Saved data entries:
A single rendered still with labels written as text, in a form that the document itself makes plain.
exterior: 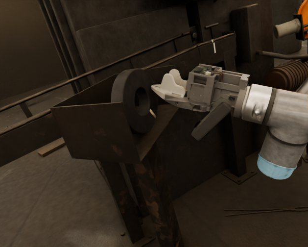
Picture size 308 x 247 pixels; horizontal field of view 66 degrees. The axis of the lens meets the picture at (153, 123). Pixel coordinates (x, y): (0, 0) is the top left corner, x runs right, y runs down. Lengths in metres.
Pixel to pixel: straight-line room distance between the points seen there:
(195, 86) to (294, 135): 0.21
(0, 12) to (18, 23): 0.40
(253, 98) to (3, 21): 6.67
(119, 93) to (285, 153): 0.36
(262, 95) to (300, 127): 0.09
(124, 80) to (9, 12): 6.49
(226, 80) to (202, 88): 0.05
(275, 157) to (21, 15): 6.71
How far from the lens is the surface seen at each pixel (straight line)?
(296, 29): 1.23
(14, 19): 6.93
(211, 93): 0.49
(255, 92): 0.49
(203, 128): 0.54
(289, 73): 1.15
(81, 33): 0.90
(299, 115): 0.49
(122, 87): 0.51
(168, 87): 0.53
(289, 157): 0.55
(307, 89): 0.61
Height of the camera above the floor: 0.84
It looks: 23 degrees down
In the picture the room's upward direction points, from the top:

## [Exercise instructions]
Every line above is to be given again exactly, apart from the pictures.

## [Expected answer]
A single rendered still with labels written as text, in a form that the document itself makes plain.
exterior: 
Picture size 308 x 247 pixels; horizontal field of view 66 degrees. The axis of the lens meets the picture at (153, 123). Pixel coordinates (x, y): (0, 0) is the top left corner, x runs right, y runs down. Lengths in metres.
Pixel to pixel: straight-line room distance between the points seen there:
(195, 86) to (294, 135): 0.21
(0, 12) to (18, 23): 0.40
(253, 98) to (3, 21): 6.67
(119, 93) to (285, 153): 0.36
(262, 95) to (300, 127): 0.09
(124, 80) to (9, 12): 6.49
(226, 80) to (202, 88): 0.05
(275, 157) to (21, 15): 6.71
How far from the lens is the surface seen at each pixel (straight line)?
(296, 29): 1.23
(14, 19): 6.93
(211, 93): 0.49
(255, 92): 0.49
(203, 128): 0.54
(289, 73): 1.15
(81, 33): 0.90
(299, 115): 0.49
(122, 87): 0.51
(168, 87): 0.53
(289, 157): 0.55
(307, 89): 0.61
Height of the camera above the floor: 0.84
It looks: 23 degrees down
In the picture the room's upward direction points, from the top:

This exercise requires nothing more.